My sister’s mind and body were worn down and almost broken by illness, treatments which didn’t work and a powerful anti-psychotic medication which was known to carry the risk of suicidal urges. If she wasn’t fully responsible, who was?
I started with myself, of course. It’s the typical response of suicide survivors. Why didn’t I phone more often? Why did I assume that she was better just because she was discharged? Why didn’t I know something was badly wrong? Why did I give her space instead of phoning when she didn’t respond to my messages?
My husband said, ‘Don’t do what-ifs’. The suicide bereavement helpline said, ‘It’s not your fault’.
The blame is like a hot potato. If I can’t bear to hold it, where do I fling it? Who caused this illness? The urge to blame someone can be almost overwhelming. And then I pray and see the suffering of other family members and realise, it wasn’t them. This is something which happened, and we don’t know why. If she had had cancer, we wouldn’t ask who caused it.
Who do I blame next? The National Health Service. The second thing the suicide bereavement helpline said was, ‘It’s not the NHS’s fault either.’ That took a while to sink in. It really hurt. I wanted a scapegoat, an institution I could paint as harsh and uncaring. But these people who gave their time and energy and abilities to try to help my sister. For a while, at least, that help was effective. When I heard that one of the mental health nurses who had cared for my sister was off work with stress, I wanted to tell her, it’s not your fault, and thank you for doing what you could.
I can’t attach blame to someone who was ill and crushed and broken, can neither hold it myself, or fling it at other people or even the organisation responsible for her care. I’ve tried throwing it at God, but I’m not getting a lot back from God on this. My sister’s death is an unhealed blister on my soul. Why didn’t you save her? Did we not pray enough, love her enough, love You enough?
Not everyone is healed in this life. I didn’t ask you to pray her back to health, but to pray her into heaven. These are the only answers I seem to catch.
An unhealed world
In a recent Richard Rohr meditation, I found the concept I was missing:
Hope cannot be had by the individual if everything is corporately hopeless.

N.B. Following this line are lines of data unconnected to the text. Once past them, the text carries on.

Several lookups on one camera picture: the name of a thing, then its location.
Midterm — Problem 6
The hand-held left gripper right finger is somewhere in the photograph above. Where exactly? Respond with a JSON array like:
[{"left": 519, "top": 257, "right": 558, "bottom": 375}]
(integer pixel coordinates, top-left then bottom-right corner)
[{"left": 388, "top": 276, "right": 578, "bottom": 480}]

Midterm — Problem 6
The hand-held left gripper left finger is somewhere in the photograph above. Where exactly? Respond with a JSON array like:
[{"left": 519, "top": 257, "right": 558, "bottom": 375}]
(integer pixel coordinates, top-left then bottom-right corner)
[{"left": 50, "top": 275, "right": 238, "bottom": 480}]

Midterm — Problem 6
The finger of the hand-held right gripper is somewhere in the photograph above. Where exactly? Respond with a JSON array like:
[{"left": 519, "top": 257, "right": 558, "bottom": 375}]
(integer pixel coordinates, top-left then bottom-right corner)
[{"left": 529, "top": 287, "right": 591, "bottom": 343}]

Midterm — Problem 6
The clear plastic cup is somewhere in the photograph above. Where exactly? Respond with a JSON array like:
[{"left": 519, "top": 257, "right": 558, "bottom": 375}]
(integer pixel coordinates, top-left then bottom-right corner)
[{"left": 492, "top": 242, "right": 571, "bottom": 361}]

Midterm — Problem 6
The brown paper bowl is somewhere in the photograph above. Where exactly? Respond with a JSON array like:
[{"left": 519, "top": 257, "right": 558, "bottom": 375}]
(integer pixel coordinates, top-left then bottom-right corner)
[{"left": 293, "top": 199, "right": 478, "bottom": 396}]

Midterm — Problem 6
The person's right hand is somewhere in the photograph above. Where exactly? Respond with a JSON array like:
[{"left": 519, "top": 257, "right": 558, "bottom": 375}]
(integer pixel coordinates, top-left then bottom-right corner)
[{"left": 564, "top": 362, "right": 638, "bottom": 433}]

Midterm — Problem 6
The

It is hard to heal individuals when the whole thing is seen as unhealable.
My sister’s illness and tragic death was a symptom of an unhealed world, a world where we burn greenhouse gases without caring about the climate, where we clear rainforest without regard for animals and plants, where we know the cost of everything and yet don’t value what really matters. We live in a society which has recently cut support to those suffering from mental and physical disabilities.
My sister lived in a world which didn’t put much value on those who were too sick to work, a society that didn’t know her smile, a little uncertain at times, but still there, that didn’t recognise the struggle she made to be with her kids, that didn’t see her talent for listening to and helping those who were also on the margins.

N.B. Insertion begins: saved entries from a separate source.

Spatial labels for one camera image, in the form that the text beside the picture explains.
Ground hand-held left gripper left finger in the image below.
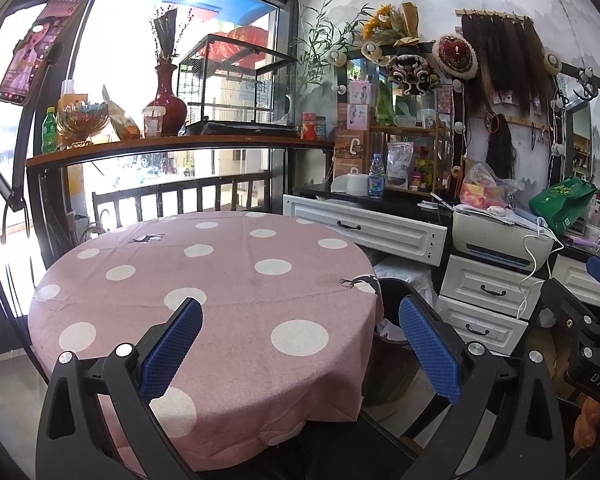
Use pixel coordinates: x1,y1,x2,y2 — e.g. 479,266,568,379
35,296,204,480

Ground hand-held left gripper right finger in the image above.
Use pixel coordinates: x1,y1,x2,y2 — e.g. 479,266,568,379
398,294,567,480

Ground person's right hand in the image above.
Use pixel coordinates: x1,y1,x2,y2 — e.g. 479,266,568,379
574,394,600,447

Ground pink polka-dot tablecloth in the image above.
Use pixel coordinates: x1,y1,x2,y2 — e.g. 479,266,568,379
27,210,385,476

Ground white drawer cabinet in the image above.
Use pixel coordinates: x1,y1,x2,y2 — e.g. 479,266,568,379
437,252,600,356

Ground green shopping bag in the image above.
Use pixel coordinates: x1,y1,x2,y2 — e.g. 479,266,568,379
528,176,597,237

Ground white printer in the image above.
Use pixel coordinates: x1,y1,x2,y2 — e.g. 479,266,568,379
452,207,556,271

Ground black chair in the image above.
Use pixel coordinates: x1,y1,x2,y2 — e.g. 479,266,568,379
300,395,431,480

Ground clear bag of colourful items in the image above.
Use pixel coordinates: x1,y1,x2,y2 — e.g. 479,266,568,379
457,162,523,211

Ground black wooden railing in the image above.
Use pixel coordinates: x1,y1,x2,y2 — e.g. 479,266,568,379
91,170,271,233

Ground black hair bundle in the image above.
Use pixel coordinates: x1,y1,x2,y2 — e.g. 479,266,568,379
485,115,518,181

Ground clear water bottle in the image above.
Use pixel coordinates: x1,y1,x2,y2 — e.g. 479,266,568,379
367,154,386,198

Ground white toilet paper roll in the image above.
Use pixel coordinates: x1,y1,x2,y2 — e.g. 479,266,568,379
346,172,370,197

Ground grey foil packet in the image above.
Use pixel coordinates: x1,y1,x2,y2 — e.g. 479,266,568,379
386,141,415,191

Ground brown wooden bar counter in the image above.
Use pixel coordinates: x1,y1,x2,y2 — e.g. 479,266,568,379
26,135,336,241

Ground brown cardboard boxes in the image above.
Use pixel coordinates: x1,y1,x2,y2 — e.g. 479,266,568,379
332,130,371,191

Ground small wooden shelf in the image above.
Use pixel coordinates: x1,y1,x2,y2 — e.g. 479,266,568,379
370,125,453,196

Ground brown snack bag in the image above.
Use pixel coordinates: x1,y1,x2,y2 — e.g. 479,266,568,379
102,85,142,141

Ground hanging brown hair extensions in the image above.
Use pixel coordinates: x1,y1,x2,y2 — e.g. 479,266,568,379
455,8,553,118

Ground vanity mirror with bulbs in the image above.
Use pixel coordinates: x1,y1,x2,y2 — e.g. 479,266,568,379
337,50,468,201

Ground gold glass bowl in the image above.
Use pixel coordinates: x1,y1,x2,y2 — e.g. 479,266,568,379
56,100,110,150

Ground red ceramic vase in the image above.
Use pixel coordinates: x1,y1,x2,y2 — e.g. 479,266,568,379
145,60,188,137

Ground green soda bottle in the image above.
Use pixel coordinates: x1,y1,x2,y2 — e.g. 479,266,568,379
41,106,58,155

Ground pink product cards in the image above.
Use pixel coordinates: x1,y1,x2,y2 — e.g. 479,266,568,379
347,80,371,131

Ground red round fur-trimmed hat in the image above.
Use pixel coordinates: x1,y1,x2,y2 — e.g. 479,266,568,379
431,34,477,80

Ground lion head decoration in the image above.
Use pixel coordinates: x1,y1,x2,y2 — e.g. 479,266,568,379
386,55,440,96

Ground dried twigs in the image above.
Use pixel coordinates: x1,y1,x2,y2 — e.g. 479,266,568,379
150,5,193,66

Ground red lanterns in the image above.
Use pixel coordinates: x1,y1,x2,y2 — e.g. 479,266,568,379
207,25,271,68

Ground green bamboo plant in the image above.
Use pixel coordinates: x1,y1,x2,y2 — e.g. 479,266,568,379
292,0,376,111

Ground smartphone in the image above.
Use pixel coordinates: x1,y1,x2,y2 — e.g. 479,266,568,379
0,0,88,107

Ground sunflower bouquet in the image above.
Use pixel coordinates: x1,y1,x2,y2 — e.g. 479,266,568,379
361,2,421,56

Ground white cable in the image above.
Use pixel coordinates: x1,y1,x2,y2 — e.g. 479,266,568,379
517,217,563,321

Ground black wire glass cage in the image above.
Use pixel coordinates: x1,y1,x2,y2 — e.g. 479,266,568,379
176,34,298,130

Decisions were made: to cut funding to mental health, to close a ward where she had made a slow journey to healing after a previous crisis, to send everyone to one overloaded hospital which was simply no longer able to cope.
This is the world I lived in, cocooned from the worst of the pain and chaos, until it breached my defences and I saw how fragile things are.
This is the world I continue to live in, without my sister, and yet for her in a way.
And my prayer changes from why did this happen to, what can I do?